-- DESCRIPTION OF THE TASK --
Once you find the line with "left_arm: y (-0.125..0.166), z" in the listing below, set down exactly every line from it through the line with "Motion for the", but no pictures.

-- SOURCE INFORMATION --
· · ·

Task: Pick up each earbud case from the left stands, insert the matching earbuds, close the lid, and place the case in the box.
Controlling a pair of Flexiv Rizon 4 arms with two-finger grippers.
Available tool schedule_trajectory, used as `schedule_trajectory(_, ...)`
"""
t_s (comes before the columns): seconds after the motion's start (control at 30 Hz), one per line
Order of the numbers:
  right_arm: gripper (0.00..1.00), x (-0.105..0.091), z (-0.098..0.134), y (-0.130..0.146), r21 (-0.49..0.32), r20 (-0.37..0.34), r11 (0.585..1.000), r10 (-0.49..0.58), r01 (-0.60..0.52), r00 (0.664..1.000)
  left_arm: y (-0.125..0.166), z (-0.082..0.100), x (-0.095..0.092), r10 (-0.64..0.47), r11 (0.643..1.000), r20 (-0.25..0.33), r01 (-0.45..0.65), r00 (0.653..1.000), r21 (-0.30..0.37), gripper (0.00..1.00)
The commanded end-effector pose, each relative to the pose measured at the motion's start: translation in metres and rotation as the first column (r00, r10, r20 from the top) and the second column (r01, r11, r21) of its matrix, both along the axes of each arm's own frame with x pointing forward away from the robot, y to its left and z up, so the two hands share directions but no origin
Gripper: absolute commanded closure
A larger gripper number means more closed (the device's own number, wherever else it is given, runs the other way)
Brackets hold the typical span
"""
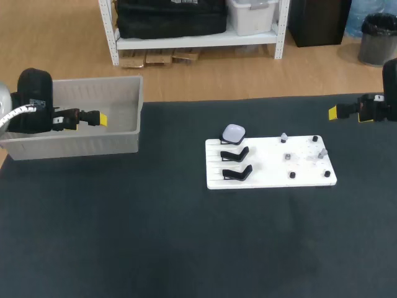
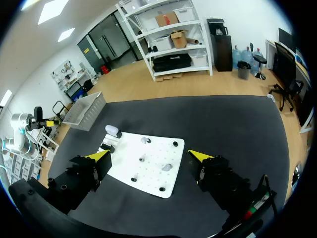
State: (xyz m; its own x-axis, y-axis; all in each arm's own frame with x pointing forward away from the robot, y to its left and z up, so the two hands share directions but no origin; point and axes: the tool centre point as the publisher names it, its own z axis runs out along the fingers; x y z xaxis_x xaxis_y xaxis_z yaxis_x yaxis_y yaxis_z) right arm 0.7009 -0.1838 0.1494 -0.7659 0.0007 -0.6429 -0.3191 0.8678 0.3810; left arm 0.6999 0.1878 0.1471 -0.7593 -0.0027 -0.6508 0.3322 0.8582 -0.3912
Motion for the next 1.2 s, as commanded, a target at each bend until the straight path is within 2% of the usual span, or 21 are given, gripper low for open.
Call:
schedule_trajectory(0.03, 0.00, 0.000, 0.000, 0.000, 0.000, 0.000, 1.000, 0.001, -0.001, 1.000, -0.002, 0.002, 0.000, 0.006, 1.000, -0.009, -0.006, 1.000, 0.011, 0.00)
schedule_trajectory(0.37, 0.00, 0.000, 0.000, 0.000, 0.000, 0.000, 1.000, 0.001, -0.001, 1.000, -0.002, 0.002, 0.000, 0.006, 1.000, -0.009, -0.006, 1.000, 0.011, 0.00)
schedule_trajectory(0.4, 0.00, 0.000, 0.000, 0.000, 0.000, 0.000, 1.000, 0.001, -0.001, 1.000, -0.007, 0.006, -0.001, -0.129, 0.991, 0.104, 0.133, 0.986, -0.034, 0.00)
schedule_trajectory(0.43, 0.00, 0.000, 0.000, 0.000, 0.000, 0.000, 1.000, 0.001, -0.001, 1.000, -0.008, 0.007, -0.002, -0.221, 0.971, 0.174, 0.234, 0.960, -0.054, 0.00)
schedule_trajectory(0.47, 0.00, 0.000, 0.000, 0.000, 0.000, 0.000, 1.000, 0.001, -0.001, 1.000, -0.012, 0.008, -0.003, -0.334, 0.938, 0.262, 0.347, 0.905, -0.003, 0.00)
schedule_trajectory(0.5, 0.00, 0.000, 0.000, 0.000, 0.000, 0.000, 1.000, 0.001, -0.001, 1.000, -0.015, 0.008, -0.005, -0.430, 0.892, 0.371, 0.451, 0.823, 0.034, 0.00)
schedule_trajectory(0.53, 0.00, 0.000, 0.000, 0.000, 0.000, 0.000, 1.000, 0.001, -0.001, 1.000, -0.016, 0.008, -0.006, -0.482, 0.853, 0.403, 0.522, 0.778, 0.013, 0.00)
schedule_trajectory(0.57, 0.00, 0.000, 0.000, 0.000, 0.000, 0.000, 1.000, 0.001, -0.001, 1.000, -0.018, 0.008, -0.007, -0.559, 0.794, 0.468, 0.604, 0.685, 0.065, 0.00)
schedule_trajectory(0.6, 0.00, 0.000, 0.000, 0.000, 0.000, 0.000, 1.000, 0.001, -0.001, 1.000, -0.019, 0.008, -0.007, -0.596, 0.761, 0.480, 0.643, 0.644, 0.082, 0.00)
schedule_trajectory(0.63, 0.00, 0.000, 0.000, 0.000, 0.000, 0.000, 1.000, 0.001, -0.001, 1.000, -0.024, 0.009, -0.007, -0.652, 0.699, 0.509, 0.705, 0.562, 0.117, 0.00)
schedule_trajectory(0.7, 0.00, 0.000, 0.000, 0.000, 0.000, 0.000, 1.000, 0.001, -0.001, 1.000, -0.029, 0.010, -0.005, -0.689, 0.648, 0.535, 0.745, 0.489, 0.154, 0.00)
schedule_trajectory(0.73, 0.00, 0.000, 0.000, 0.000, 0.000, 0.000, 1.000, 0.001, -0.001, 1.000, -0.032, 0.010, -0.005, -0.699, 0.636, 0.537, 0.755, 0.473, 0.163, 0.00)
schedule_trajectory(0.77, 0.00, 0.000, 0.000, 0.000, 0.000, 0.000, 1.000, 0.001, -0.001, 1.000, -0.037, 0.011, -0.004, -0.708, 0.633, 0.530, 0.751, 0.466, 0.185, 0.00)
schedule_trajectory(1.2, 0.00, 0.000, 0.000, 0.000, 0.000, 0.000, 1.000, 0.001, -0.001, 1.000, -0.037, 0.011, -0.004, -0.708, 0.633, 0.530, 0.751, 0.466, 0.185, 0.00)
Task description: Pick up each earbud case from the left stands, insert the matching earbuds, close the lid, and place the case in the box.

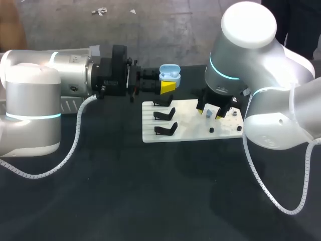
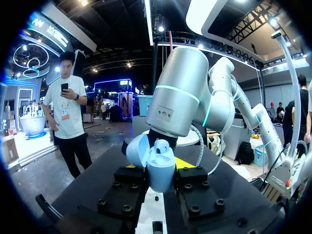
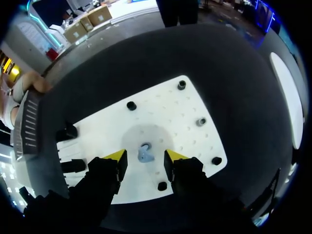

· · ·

-- WRITTEN RESPONSE --
  left_arm: y (-0.125..0.166), z (-0.082..0.100), x (-0.095..0.092), r10 (-0.64..0.47), r11 (0.643..1.000), r20 (-0.25..0.33), r01 (-0.45..0.65), r00 (0.653..1.000), r21 (-0.30..0.37), gripper (0.00..1.00)
The commanded end-effector pose, each relative to the pose measured at the motion's start: translation in metres and rotation as the first column (r00, r10, r20 from the top) and the second column (r01, r11, r21) of its matrix, both along the axes of each arm's own frame with x pointing forward away from the robot, y to its left and z up, so the two hands share directions but no origin
Gripper: absolute commanded closure
A larger gripper number means more closed (the device's own number, wherever else it is given, runs the other way)
Brackets hold the typical span
"""
State: (xyz m; its own x-axis, y-axis; all in each arm's own frame with x pointing forward away from the robot, y to its left and z up, so the two hands share directions but no origin; point and axes: the tool centre point as the publisher names it, its own z axis runs out along the fingers; x y z xaxis_x xaxis_y xaxis_z yaxis_x yaxis_y yaxis_z) right arm 0.7009 -0.1838 0.1494 -0.7659 0.0007 -0.6429 -0.3191 0.8678 0.3810; left arm 0.6999 0.1878 0.1471 -0.7593 -0.0027 -0.6508 0.3322 0.8582 -0.3912
Motion for the next 1.2 s, as commanded, a target at each bend until the straight path is within 2% of the usual span, or 21 are given, gripper low for open.

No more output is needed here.